Infrared emission from CO12 and CO13, excited in the cathode region of a discharge tube immersed in liquid nitrogen, was recorded by Fourier-transform spectrometry at a resolution of 0.005 cm−1. The Δv=1 sequence bands recorded in the 2500–1800 cm−1 spectral interval, indicate the existence of three different rotational populations; (i) molecules in the zero-ground level with Trot≈100 K (responsible for reabsorption of part of the 1–0 emission band); (ii) molecules with Trot≈275 K (maximum intensity for Jmax′≈6 in each band, Tvib≈3000 K for v′=2–4, Tvib≈8600 K for v′=5–13); (iii) molecules with v′ limited to 6, for which R-rotational lines are observed for J′ values between 50 and 120 (Jmax′≈90, non-Boltzmannian population distribution). The full-width at half-maximum (FWHM) of all the observed lines is less than 0.007 cm−1. A Doppler width of 0.005 cm−1 and translational temperature Ttr≈280 K can be deduced. Such high-J levels of the CO molecule had never been observed in the laboratory. In the absorption spectrum of the Sun photosphere, the same lines present FWHM values 5–8 times larger.

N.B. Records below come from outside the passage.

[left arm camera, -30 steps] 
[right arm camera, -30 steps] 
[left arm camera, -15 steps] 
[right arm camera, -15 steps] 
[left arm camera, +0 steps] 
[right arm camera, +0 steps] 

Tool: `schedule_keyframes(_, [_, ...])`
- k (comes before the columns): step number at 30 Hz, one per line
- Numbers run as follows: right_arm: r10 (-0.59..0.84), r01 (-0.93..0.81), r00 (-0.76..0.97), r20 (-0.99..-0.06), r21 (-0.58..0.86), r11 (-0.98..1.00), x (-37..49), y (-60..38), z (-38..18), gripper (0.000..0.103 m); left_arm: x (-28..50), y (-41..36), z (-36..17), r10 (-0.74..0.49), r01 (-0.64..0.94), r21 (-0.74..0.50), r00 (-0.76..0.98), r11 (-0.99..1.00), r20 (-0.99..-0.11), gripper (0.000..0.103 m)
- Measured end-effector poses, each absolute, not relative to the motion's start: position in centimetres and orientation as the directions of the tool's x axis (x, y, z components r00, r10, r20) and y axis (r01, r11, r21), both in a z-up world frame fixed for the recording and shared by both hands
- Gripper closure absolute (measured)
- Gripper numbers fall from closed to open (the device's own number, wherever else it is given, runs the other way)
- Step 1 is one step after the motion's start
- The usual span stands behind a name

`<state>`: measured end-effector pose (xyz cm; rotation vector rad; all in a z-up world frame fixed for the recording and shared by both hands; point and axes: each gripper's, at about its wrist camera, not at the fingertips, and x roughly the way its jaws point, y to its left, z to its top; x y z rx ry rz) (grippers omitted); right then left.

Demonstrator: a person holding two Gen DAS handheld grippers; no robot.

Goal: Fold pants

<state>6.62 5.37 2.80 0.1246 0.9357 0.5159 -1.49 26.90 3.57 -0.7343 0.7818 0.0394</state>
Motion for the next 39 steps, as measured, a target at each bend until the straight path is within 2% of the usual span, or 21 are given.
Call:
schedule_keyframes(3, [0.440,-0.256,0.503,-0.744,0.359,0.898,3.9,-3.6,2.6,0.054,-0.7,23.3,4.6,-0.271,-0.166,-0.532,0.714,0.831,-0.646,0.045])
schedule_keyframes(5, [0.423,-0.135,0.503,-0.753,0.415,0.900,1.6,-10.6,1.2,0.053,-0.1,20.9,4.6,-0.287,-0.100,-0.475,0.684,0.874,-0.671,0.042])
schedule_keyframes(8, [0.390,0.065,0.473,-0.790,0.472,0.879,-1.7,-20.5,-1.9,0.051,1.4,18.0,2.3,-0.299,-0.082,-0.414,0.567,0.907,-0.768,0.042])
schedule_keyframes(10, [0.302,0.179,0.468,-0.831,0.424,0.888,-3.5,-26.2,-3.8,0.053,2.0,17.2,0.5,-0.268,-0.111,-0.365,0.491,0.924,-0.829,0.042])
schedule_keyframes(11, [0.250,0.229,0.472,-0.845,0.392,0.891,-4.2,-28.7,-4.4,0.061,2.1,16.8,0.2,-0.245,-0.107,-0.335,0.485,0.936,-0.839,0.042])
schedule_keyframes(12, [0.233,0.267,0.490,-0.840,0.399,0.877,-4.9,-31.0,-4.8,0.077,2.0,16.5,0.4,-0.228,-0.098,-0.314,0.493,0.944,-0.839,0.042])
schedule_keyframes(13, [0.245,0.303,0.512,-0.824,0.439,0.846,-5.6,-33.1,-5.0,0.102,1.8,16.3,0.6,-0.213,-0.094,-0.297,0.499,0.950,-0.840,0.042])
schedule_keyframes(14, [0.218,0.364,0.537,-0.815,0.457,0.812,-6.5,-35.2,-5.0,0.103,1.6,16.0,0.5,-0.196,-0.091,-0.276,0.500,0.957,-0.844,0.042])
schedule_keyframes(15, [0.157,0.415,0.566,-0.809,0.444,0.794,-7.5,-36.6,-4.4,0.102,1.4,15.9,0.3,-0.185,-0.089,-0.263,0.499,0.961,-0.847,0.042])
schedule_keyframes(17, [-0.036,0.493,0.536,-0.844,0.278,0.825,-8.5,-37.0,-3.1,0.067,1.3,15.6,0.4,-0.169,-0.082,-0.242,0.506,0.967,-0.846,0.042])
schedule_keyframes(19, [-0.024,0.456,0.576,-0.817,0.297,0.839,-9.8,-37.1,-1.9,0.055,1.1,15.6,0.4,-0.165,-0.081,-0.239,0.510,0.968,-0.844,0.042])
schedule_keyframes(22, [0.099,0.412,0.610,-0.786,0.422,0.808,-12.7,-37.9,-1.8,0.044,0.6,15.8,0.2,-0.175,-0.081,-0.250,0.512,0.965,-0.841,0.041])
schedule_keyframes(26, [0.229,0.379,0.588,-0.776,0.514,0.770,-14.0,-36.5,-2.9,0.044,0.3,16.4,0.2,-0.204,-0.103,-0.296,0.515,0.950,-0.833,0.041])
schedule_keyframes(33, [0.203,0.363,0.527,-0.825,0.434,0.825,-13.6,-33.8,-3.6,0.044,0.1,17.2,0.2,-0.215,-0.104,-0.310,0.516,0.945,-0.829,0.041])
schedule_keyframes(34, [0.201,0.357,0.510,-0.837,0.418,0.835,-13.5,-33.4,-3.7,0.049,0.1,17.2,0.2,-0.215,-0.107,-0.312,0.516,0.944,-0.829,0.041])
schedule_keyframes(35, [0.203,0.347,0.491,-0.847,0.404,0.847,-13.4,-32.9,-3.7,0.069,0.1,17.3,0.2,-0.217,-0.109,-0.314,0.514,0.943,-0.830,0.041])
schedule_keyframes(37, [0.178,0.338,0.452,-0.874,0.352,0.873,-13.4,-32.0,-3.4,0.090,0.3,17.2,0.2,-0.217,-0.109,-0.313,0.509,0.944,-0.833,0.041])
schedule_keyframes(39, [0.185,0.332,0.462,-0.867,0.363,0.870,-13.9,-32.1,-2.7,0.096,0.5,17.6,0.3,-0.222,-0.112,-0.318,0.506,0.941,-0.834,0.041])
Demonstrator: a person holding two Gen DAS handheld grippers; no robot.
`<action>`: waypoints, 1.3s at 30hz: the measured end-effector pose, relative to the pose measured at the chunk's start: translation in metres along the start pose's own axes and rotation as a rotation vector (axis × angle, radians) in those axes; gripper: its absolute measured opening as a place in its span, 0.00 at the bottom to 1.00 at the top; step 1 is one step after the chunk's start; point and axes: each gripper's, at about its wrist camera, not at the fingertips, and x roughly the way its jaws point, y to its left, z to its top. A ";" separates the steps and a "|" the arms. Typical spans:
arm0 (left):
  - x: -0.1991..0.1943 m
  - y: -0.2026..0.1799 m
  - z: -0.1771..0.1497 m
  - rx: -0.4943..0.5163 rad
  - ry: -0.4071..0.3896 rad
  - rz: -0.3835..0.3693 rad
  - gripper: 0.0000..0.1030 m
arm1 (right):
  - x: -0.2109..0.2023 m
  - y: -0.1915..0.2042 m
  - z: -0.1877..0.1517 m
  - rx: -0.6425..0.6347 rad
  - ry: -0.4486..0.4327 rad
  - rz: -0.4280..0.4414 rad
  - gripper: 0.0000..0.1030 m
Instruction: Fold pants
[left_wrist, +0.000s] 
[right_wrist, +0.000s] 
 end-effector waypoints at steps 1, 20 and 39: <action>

The best available Dunham coefficients are checked to reproduce the high-J lines wave numbers to at least 0.001 cm−1. Dissociative recombination of the dimer (CO)2+ cation, which is likely to be formed in our experimental conditions, is discussed as a possible mechanism to produce CO fragments with very high rotational excitation, while keeping vibrational excitation limited to v′=6.